Investigações recentes indicam que grupos criminosos têm expandido sua atuação para além de mercados ilícitos tradicionais, alcançando estruturas da administração pública. O alerta foi discutido nesta terça-feira, em Campo Grande, durante um encontro estratégico entre representantes do Ministério Público, Judiciário e Polícia Federal.

De acordo com autoridades do Ministério Público estadual, as apurações atuais revelam que o crime organizado não se limita mais apenas a facções externas, mas já opera de forma estruturada dentro de órgãos estatais.
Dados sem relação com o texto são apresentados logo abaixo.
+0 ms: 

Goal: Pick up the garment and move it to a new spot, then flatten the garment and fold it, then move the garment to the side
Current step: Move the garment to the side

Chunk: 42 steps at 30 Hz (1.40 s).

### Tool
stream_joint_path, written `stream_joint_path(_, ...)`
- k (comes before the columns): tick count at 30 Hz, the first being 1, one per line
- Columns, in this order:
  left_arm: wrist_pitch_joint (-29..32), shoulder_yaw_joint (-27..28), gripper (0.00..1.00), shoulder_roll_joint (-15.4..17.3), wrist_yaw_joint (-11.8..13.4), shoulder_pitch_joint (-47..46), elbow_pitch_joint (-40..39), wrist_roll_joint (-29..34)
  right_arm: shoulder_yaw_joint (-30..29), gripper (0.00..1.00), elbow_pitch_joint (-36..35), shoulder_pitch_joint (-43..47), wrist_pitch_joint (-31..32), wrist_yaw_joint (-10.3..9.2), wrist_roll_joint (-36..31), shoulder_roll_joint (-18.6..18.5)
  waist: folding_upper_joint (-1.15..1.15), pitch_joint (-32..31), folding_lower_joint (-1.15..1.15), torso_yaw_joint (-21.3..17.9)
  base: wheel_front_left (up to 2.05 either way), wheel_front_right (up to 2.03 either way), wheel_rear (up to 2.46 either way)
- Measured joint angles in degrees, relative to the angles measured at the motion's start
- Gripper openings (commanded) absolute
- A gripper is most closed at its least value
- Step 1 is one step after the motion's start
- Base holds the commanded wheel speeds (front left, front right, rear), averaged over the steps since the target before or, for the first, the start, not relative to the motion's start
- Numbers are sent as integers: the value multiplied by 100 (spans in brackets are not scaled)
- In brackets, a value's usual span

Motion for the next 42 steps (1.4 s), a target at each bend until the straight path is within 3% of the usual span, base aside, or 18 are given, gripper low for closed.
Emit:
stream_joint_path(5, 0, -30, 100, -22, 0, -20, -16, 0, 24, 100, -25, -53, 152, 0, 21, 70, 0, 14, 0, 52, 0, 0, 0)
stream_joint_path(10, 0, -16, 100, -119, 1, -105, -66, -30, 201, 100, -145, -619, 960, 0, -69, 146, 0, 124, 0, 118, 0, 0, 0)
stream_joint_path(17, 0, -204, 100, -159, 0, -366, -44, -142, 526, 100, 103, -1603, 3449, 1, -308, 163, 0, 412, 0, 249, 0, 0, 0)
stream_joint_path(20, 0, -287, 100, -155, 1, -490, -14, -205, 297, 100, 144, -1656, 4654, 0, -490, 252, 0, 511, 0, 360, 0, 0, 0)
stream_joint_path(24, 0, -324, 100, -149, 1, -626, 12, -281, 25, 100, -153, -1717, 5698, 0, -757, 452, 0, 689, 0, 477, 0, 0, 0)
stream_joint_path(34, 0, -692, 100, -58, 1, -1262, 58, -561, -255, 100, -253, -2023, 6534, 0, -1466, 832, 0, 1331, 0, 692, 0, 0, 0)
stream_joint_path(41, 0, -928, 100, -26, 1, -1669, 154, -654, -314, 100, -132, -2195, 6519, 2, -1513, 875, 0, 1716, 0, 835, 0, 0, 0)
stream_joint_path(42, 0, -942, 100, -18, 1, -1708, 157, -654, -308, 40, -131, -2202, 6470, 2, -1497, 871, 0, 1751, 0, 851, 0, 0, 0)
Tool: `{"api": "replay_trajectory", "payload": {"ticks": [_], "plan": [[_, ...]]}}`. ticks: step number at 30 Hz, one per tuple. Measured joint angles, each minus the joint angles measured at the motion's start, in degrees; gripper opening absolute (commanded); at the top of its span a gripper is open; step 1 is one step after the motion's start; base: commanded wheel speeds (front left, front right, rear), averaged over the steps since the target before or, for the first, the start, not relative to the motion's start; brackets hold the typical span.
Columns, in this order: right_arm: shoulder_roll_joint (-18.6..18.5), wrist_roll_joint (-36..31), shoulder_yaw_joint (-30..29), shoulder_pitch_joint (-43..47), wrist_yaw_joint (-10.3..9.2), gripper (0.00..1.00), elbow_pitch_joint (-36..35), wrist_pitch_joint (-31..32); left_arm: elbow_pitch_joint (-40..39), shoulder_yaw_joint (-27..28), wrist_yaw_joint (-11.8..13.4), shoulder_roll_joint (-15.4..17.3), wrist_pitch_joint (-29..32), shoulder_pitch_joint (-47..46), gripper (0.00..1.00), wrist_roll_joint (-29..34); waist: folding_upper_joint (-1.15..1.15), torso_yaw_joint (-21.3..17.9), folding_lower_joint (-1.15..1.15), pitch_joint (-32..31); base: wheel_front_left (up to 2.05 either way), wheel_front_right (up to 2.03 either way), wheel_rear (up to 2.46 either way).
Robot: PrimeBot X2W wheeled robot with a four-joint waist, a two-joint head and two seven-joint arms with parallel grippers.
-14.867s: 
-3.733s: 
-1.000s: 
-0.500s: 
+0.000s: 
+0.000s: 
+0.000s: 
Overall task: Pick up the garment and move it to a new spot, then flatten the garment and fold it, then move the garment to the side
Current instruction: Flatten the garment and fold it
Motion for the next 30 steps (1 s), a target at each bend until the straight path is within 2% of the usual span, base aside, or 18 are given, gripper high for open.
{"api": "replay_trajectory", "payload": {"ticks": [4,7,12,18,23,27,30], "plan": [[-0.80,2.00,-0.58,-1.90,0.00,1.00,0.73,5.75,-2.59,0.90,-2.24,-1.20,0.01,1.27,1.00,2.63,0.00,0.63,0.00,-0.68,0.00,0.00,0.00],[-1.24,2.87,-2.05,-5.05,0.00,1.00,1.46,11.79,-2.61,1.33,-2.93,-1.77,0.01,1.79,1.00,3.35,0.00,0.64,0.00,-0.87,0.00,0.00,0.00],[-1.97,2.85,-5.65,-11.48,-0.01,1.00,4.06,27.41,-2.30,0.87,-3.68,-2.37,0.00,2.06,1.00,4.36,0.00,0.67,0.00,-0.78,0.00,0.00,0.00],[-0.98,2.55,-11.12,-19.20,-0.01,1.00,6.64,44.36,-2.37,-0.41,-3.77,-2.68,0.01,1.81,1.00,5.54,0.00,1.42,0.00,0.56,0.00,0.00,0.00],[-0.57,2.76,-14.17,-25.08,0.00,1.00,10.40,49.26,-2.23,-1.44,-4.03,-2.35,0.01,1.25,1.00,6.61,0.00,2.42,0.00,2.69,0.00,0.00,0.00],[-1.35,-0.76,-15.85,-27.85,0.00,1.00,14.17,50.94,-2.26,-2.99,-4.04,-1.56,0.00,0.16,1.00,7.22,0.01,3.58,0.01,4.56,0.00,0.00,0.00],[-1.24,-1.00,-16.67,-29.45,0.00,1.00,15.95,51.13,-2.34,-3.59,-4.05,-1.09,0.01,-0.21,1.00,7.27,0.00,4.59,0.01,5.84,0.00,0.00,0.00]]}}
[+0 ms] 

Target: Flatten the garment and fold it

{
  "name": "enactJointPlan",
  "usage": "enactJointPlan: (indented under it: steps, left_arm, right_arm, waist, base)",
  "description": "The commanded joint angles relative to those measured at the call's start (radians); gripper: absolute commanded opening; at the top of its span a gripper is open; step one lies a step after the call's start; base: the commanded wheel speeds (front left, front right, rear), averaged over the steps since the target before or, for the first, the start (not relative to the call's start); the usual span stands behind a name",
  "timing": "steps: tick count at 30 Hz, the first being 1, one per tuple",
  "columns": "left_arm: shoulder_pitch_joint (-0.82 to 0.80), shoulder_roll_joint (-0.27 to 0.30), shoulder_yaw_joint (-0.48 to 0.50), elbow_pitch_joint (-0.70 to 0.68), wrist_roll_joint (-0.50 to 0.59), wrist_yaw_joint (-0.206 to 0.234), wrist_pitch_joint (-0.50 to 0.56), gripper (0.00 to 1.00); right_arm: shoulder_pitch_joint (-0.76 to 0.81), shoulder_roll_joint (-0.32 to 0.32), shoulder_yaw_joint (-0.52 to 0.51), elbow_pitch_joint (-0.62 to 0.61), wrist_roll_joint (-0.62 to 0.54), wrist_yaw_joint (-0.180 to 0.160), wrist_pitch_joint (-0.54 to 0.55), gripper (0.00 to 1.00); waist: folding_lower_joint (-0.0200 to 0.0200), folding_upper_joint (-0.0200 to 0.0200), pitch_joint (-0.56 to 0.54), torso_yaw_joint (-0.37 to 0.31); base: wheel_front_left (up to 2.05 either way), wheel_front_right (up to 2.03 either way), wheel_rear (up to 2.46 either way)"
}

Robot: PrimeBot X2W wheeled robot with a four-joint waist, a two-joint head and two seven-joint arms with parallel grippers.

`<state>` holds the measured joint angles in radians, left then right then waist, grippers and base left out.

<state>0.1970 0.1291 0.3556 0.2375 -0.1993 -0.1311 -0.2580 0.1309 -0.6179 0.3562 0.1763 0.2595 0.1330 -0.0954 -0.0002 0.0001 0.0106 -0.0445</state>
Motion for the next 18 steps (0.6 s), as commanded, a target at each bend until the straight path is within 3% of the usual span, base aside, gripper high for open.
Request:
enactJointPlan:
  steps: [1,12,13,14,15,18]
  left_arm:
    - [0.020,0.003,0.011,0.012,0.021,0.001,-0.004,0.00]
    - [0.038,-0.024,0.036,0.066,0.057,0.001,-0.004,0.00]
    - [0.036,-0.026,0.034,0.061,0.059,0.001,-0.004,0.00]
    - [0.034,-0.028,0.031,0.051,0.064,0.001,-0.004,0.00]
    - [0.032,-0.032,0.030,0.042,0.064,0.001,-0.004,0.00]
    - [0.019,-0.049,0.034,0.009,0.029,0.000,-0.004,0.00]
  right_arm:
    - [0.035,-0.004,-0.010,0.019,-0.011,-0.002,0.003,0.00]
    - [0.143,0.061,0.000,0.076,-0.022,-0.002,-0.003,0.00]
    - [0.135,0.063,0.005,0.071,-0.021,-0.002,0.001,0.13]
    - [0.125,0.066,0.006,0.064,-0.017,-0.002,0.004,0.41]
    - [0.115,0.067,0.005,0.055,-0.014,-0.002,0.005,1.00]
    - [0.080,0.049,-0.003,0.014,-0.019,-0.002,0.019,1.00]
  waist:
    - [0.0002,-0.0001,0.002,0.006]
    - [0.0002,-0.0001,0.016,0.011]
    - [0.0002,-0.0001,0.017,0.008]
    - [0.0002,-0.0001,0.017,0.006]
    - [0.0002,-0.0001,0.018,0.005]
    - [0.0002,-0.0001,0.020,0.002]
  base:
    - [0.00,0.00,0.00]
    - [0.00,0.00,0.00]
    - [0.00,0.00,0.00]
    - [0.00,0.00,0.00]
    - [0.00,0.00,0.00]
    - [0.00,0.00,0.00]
Embora as instituições específicas não tenham sido detalhadas, o avanço das investigações aponta para desdobramentos que buscam identificar e desmantelar essas células internas.

Mudança de estratégia Além do enfrentamento à infiltração no poder público, a repressão ao crime organizado passa por uma transição tática. O foco central das operações agora é a "asfixia financeira", visando desestruturar o suporte econômico que permite a continuidade das atividades ilícitas.

Especialistas da Polícia Federal destacam que a simples prisão de lideranças tem se mostrado insuficiente, uma vez que as redes permanecem ativas por meio de intermediários e operadores financeiros. Por isso, o rastreamento e a recuperação de ativos tornaram-se prioridades para interromper o funcionamento desses grupos, especialmente em regiões de fronteira, onde o tráfico de drogas frequentemente financia outras modalidades de crimes violentos.